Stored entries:
=== Section Start ===

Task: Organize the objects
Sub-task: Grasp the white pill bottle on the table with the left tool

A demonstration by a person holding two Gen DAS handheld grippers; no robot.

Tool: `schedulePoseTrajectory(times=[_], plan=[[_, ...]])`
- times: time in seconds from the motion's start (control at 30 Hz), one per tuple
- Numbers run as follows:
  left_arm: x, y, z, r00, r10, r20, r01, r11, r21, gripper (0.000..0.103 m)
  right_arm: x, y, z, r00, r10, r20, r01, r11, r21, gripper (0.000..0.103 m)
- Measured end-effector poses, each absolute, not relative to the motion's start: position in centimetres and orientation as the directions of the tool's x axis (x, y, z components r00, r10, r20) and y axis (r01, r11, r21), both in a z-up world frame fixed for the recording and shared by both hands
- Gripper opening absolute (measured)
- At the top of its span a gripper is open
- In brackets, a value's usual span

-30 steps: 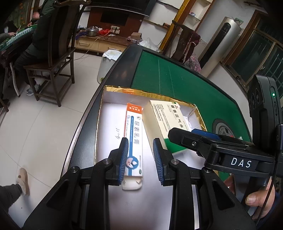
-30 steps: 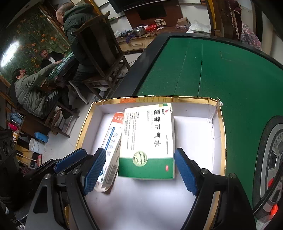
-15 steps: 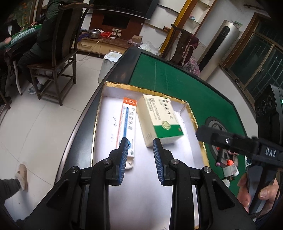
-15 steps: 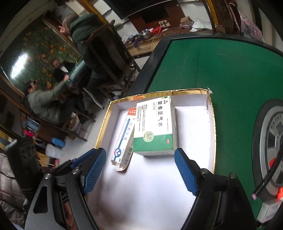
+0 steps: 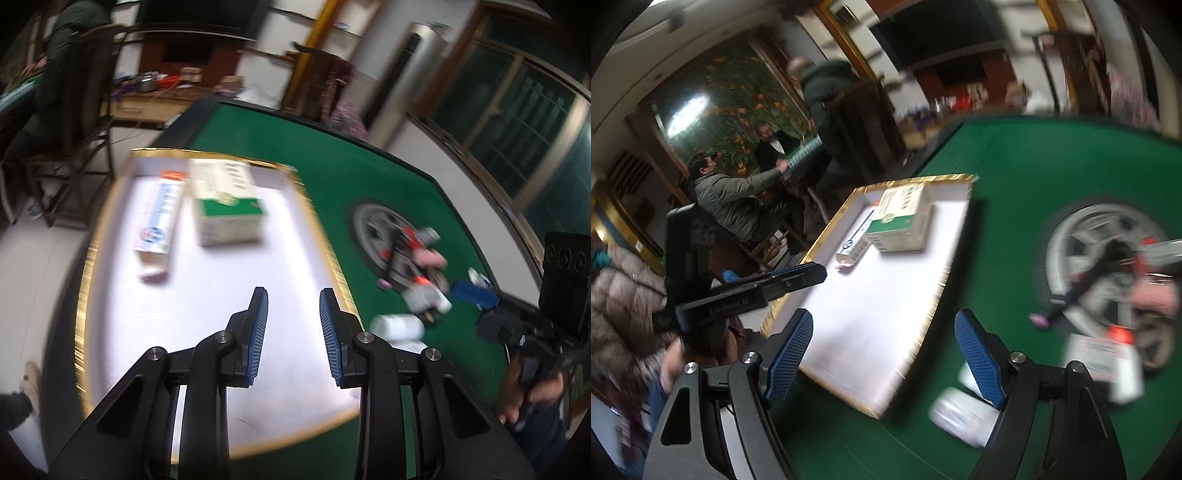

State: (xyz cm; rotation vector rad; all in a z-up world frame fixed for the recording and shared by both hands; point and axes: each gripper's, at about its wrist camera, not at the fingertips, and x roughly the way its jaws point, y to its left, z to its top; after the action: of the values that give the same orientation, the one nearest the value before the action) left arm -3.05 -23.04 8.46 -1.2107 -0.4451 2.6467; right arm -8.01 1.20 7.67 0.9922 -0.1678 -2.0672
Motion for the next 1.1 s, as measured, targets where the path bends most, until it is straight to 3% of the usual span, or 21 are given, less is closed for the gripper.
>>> schedulePoseTrajectory(times=[0.13, 0.3, 0.43, 0.6, 0.93, 1.1], plan=[[-1.8, -17.4, 8.7, -0.615, 0.389, -0.686, -0.189, -0.917, -0.350, 0.028, -6.4, 8.1, 7.5, -0.418, -0.740, -0.527, 0.615, -0.657, 0.435, 0.080], [-1.4, -12.1, 7.8, -0.564, 0.459, -0.687, -0.241, -0.887, -0.395, 0.028, -7.1, 15.0, 4.6, -0.471, -0.727, -0.500, 0.526, -0.687, 0.502, 0.080], [-0.7, -9.1, 7.4, -0.562, 0.458, -0.688, -0.280, -0.889, -0.363, 0.028, -8.7, 18.2, 3.2, -0.461, -0.743, -0.485, 0.462, -0.667, 0.584, 0.080], [-2.3, -7.8, 5.4, -0.524, 0.427, -0.738, -0.282, -0.904, -0.323, 0.028, -9.4, 18.5, 1.8, -0.360, -0.810, -0.462, 0.386, -0.581, 0.717, 0.080], [-1.1, -7.2, 3.2, -0.453, 0.525, -0.720, -0.338, -0.849, -0.407, 0.028, -8.8, 18.3, 0.8, -0.368, -0.800, -0.474, 0.373, -0.594, 0.713, 0.080], [2.2, -4.6, 3.3, -0.417, 0.468, -0.779, -0.434, -0.856, -0.282, 0.028, -8.7, 18.3, 0.8, -0.375, -0.791, -0.483, 0.373, -0.606, 0.703, 0.080]])
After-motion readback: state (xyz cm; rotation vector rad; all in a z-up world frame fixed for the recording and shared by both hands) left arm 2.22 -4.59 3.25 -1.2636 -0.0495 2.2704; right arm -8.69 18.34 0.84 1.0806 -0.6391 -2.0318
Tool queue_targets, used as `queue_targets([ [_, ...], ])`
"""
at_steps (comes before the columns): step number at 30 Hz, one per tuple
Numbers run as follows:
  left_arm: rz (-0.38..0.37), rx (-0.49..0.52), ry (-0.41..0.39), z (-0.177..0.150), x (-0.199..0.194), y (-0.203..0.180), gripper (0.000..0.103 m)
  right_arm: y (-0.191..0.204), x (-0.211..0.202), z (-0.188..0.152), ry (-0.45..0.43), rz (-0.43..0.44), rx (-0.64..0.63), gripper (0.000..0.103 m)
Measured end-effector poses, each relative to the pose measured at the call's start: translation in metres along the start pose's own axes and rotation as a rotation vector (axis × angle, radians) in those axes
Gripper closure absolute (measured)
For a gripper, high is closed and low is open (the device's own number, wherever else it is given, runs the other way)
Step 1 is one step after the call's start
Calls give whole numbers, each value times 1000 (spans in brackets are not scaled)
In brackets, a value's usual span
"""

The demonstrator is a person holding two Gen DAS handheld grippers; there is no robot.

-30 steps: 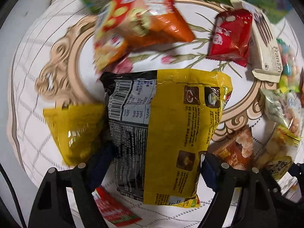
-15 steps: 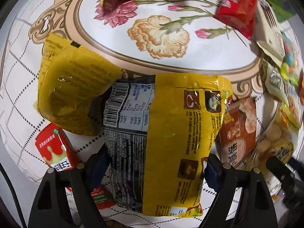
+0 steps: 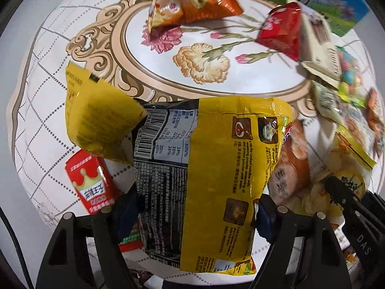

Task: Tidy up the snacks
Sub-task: 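Carry both bags into the cardboard box and open both tools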

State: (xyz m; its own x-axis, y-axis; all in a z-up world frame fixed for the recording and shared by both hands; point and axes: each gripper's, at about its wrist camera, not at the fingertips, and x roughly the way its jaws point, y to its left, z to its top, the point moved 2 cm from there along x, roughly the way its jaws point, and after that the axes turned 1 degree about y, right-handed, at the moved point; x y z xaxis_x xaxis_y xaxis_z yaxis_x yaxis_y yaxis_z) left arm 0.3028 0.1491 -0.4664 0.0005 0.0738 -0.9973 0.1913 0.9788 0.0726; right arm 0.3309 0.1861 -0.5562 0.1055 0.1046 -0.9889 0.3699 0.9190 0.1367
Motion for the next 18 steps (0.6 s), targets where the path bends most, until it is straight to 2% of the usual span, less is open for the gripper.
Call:
queue_targets([
  [2,-21,17,-16,-2,-8,13,24,3,-8,-10,-3,25,-9,66],
  [6,-86,33,-55,2,-41,38,25,-22,-55,-14,-33,102,-34,67],
  [9,-145,45,-110,29,-61,60,25,-25,-89,-11,-65,148,-56,67],
  [13,-215,50,-193,94,-104,75,25,-23,-146,19,-131,203,-111,67],
  [15,-219,46,-232,126,-115,69,25,-24,-177,44,-178,221,-140,67],
  [18,-210,33,-272,184,-119,79,25,-15,-198,86,-239,215,-176,67],
])
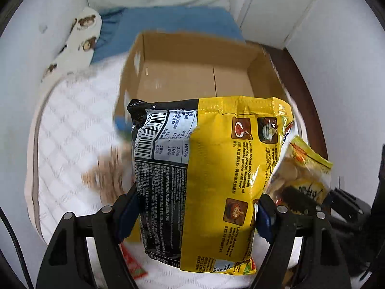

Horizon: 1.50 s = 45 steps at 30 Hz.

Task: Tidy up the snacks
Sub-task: 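Carry both bags into the cardboard box and open both tools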

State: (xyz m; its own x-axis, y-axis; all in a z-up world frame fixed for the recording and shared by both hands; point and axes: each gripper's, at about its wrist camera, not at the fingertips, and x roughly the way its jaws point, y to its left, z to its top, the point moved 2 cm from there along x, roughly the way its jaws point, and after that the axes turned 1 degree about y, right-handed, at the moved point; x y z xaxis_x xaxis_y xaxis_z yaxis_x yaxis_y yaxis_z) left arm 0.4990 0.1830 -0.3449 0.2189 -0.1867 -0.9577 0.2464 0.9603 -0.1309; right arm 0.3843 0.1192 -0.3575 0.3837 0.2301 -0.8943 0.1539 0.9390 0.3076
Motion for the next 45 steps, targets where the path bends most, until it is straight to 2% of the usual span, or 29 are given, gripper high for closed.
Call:
queue_targets([
  [2,10,-10,-2,38,34,-12,25,1,-3,26,-25,-6,-25,67],
  [5,20,-21,34,91,63,6,25,-8,5,74,-27,13,-40,67],
  [6,26,-22,53,108,69,-2,25,-13,9,89,-23,16,-50,67],
  [7,32,-22,80,129,89,10,25,-11,15,102,-16,18,-58,67],
  [8,36,-29,97,137,96,11,25,-16,22,118,-3,21,-67,67],
  [9,42,-32,109,142,100,10,25,3,41,133,12,24,-77,67],
  [10,49,-33,125,157,116,19,25,1,47,143,24,26,-84,67],
  [12,59,-41,150,174,127,8,25,-7,67,166,52,18,-102,67],
  [13,64,-44,165,186,145,17,25,-5,80,175,62,15,-107,67],
  [15,60,-45,190,184,149,3,24,-5,115,195,96,9,-128,67],
  [18,69,-54,219,202,184,15,24,-16,147,217,161,18,-160,66],
  [20,66,-45,220,213,196,12,23,-26,174,227,231,51,-156,58],
  [21,81,-38,227,219,209,18,21,-31,184,229,246,44,-143,30],
  [22,92,-30,235,222,217,19,20,-36,190,231,253,20,-135,8],
  [25,78,-54,242,230,234,32,20,-57,204,240,259,-46,-108,8],
  [30,137,-48,194,232,233,43,20,-72,197,234,232,-132,-81,8],
  [34,181,-52,103,222,212,45,20,-82,181,224,193,-197,-55,8],
  [37,206,-44,39,210,197,47,20,-72,166,217,153,-242,-63,8],
  [42,182,-61,-58,176,158,26,20,-43,158,205,98,-280,-66,8],
  [45,186,-63,-119,161,140,26,20,-34,146,196,58,-300,-72,8],
])
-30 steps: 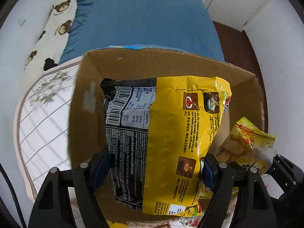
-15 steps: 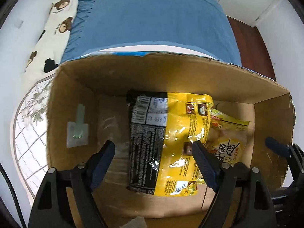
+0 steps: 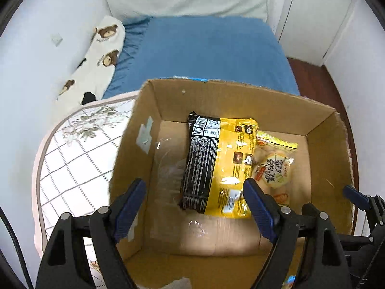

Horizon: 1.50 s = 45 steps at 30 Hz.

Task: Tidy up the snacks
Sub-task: 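Carry both bags into the cardboard box and open both tools, then grasp the red spicy strip packet with the left tool while the right tool grasps the brown cookie packet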

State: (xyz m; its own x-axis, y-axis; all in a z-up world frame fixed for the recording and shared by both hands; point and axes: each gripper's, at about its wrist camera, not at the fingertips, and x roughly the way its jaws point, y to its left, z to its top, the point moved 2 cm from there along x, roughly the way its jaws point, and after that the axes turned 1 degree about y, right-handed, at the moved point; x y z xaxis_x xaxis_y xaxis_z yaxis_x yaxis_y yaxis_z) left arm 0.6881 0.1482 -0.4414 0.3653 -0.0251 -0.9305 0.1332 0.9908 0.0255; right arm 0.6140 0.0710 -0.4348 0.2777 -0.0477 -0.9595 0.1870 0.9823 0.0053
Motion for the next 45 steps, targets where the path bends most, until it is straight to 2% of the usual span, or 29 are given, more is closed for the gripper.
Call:
queue_targets([
  [4,-16,-10,-57,-24,-44,-14,20,7,-25,-14,-83,-49,0,8],
  [13,-26,-1,-170,-67,-116,-18,20,12,-97,-51,-208,-34,46,8],
  [20,-75,17,-178,-99,-148,-8,20,18,-141,-88,-249,13,110,8],
  [25,-86,42,-141,-136,-153,16,20,33,-141,-124,-203,49,126,8],
  [29,-59,36,-42,-188,-133,55,20,56,-116,-173,-100,85,109,8],
  [35,-37,-44,269,-293,-61,117,20,89,-51,-241,99,99,56,10],
  [38,-64,-106,430,-339,-21,135,20,101,-20,-265,165,108,39,29],
  [39,-45,-116,474,-352,-7,139,21,105,-11,-270,184,100,27,34],
  [42,-43,-149,557,-370,20,144,22,115,13,-281,236,92,5,34],
  [45,-46,-181,591,-375,41,144,22,121,27,-286,252,72,-10,34],
])
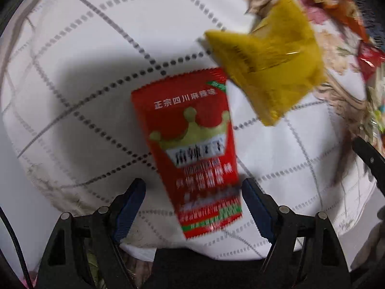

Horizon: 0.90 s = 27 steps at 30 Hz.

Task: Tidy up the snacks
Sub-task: 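Grasp the red spicy strip packet with the left tool while the right tool grasps the brown cookie packet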

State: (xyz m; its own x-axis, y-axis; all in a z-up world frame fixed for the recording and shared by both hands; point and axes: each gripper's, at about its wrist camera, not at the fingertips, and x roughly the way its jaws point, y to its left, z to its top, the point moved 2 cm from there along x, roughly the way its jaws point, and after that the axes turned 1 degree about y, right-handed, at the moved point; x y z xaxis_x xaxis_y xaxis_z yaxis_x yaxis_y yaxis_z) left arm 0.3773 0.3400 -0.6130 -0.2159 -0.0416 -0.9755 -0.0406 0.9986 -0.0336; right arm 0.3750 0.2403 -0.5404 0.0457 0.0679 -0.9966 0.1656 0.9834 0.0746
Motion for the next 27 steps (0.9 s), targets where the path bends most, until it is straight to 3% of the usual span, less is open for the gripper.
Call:
queue_targets([
  [3,25,-8,-41,6,0,-7,25,1,17,-2,37,-12,0,34],
  [4,34,4,-64,7,-3,-12,30,0,21,-4,45,2,10,42],
  [5,45,28,-86,6,-7,-19,46,0,23,-6,49,15,14,44],
  [6,61,58,-101,5,-11,-26,50,-1,23,-9,48,12,13,44],
  [9,87,145,-141,2,-18,-53,53,-2,24,-19,60,16,25,45],
  [12,98,178,-124,2,-10,-71,50,-4,25,-29,91,48,37,45],
  [16,90,128,-120,6,-5,-69,47,-6,33,-36,109,71,65,43],
  [22,70,83,-161,-1,-15,-62,56,-1,34,-44,80,43,26,46],
  [27,31,64,-157,-19,-32,-50,59,4,16,-56,58,87,6,48],
])
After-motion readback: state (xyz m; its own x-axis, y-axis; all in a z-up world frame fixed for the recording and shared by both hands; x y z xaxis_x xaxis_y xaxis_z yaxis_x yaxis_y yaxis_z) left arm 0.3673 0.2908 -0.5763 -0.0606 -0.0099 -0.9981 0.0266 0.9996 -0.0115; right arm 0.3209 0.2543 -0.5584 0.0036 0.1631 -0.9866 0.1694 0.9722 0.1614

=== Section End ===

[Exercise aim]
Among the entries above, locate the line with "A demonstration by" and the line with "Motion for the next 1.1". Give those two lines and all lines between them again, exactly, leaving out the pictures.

[Answer]
A demonstration by a person holding two Gen DAS handheld grippers; no robot.

Tool: `schedulePoseTrajectory(times=[_], plan=[[_, ...]])`
- times: time in seconds from the motion's start (control at 30 Hz), one per tuple
- Numbers run as follows:
  left_arm: x, y, z, r00, r10, r20, r01, r11, r21, gripper (0.000..0.103 m)
  right_arm: x, y, z, r00, r10, r20, r01, r11, r21, gripper (0.000..0.103 m)
- Measured end-effector poses, each absolute, not relative to the motion's start: position in centimetres and orientation as the directions of the tool's x axis (x, y, z components r00, r10, r20) and y axis (r01, r11, r21), both in a z-up world frame fixed for the recording and shared by both hands
- Gripper opening absolute (measured)
- At the top of its span a gripper is open
- In brackets, a value's usual span

-30 steps: 
-30 steps: 
-15 steps: 
-15 steps: 
+0 steps: 

State: (xyz cm; rotation vector rad; all in a z-up world frame fixed for the recording and shared by both hands; point and axes: each gripper's, at about its wrist camera, not at the fingertips, and x roughly the way its jaws point, y to its left, z to its top; after the action: of the values that give the same orientation, the one nearest the value before the action) left arm -3.05 -23.04 8.46 -1.2107 -0.4451 2.6467; right arm -8.01 1.20 7.67 0.9922 -0.1678 -2.0672
Motion for the next 1.1 s, as measured, targets where the path bends most, until it is straight to 3% of the usual span, or 21 are given, less is closed for the gripper.

That brings the answer to completion.